= Exercise prompt =
The output should be every line below that includes the word "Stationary".

Top of Record set

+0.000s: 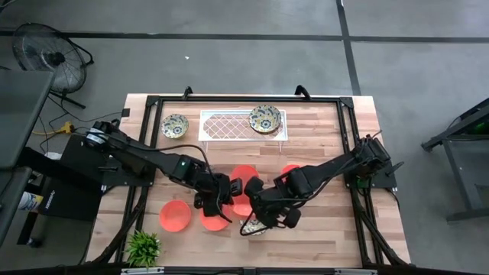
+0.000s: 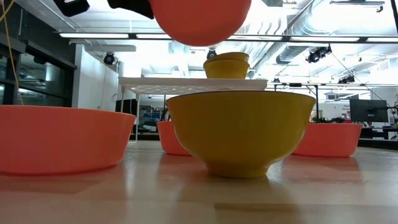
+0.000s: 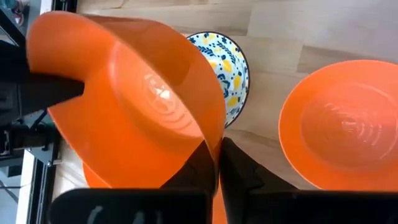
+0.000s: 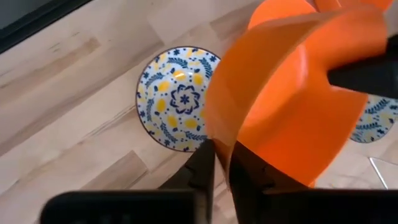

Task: Pick & Place Mini bowls
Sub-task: Put the orange bowl on the shelf

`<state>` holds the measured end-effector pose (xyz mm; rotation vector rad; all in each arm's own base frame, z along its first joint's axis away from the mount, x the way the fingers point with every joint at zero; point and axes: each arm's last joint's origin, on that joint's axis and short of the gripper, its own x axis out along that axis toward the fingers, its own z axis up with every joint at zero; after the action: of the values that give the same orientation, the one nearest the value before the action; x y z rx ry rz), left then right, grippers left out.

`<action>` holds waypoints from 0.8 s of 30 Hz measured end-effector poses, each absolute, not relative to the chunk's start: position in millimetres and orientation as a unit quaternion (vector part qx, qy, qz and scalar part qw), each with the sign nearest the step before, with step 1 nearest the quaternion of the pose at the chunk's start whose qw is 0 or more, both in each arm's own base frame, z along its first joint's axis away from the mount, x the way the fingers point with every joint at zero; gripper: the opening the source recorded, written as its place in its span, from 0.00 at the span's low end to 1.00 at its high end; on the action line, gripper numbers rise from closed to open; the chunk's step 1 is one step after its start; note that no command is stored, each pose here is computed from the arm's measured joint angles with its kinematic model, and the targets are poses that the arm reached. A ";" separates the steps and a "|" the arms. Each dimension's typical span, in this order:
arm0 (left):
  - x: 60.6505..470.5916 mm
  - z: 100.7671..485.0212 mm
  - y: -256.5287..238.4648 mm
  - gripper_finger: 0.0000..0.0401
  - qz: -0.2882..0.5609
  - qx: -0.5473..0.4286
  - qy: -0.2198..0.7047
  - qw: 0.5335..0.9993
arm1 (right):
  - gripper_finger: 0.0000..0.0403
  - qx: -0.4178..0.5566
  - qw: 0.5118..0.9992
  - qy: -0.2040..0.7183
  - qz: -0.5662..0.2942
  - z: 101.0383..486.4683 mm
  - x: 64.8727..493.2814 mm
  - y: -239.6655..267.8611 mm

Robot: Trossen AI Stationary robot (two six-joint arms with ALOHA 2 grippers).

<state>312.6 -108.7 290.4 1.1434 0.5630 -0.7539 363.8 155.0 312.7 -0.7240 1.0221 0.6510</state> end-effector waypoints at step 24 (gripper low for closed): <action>290.1 323.2 -90.6 0.00 -0.163 0.442 0.448 0.760 | 0.59 -0.158 0.889 0.430 -0.015 382.3 321.8 125.3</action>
<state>290.1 -90.6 323.2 0.9625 0.9755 -0.3555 321.8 125.3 382.3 -0.3275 0.8929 -0.0306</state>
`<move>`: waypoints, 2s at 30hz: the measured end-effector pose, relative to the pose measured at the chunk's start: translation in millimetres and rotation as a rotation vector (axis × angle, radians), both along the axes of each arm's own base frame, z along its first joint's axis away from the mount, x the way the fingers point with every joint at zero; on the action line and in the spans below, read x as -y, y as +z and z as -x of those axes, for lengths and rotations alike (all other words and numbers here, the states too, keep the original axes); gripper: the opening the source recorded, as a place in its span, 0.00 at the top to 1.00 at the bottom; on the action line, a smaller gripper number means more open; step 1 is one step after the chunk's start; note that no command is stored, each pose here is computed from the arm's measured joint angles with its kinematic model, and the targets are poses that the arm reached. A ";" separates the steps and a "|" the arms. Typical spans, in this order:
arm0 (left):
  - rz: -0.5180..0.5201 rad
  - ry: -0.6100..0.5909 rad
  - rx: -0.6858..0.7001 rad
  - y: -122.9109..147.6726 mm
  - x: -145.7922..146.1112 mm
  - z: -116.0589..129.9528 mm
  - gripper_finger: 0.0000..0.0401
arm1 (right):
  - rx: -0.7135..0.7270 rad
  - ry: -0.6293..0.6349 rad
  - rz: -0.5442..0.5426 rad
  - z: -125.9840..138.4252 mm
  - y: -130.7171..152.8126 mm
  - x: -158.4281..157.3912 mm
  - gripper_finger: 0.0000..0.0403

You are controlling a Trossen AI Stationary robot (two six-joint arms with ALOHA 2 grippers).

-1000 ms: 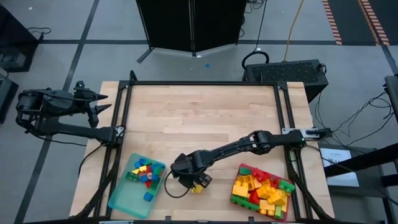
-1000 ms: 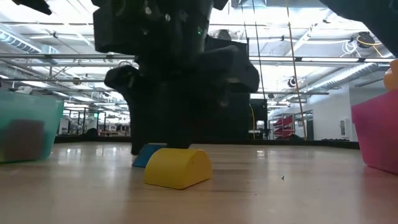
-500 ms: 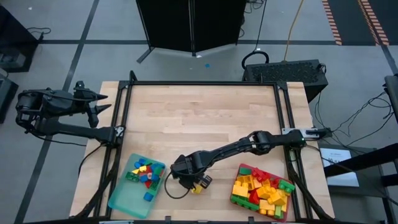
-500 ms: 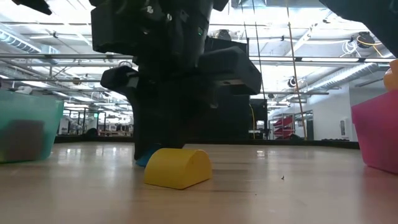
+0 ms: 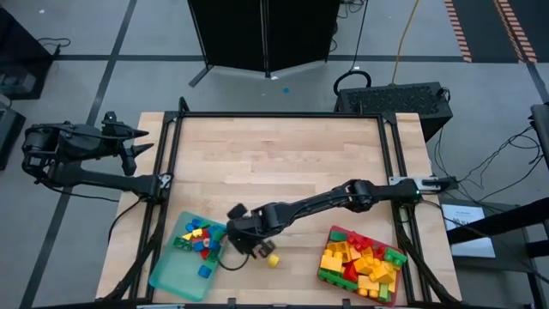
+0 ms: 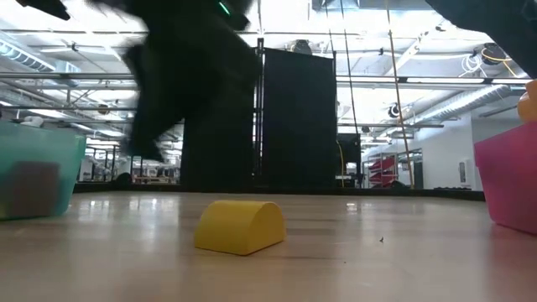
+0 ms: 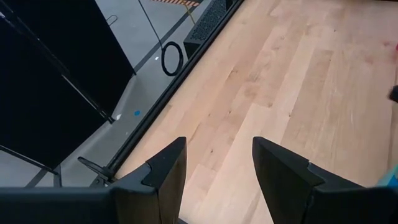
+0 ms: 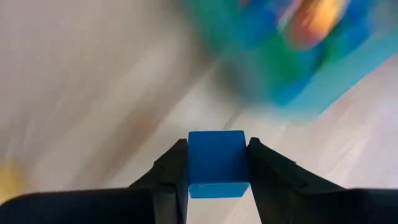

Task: Sort blocks by size
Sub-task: Put the blue block into the blue bin, then put the yellow block into the blue bin

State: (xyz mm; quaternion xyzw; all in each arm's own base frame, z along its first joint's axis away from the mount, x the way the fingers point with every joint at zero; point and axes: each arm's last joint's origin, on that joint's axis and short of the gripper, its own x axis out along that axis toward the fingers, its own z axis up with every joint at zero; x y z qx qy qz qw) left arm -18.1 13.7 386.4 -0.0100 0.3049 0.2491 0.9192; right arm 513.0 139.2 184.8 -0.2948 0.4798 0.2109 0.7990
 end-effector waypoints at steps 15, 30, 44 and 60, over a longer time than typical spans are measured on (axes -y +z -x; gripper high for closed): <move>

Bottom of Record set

= Response below =
Robot: Trossen AI Stationary robot (two six-joint arms with ALOHA 2 grippers).
You are controlling a Trossen AI Stationary robot (two six-joint arms with ALOHA 2 grippers).

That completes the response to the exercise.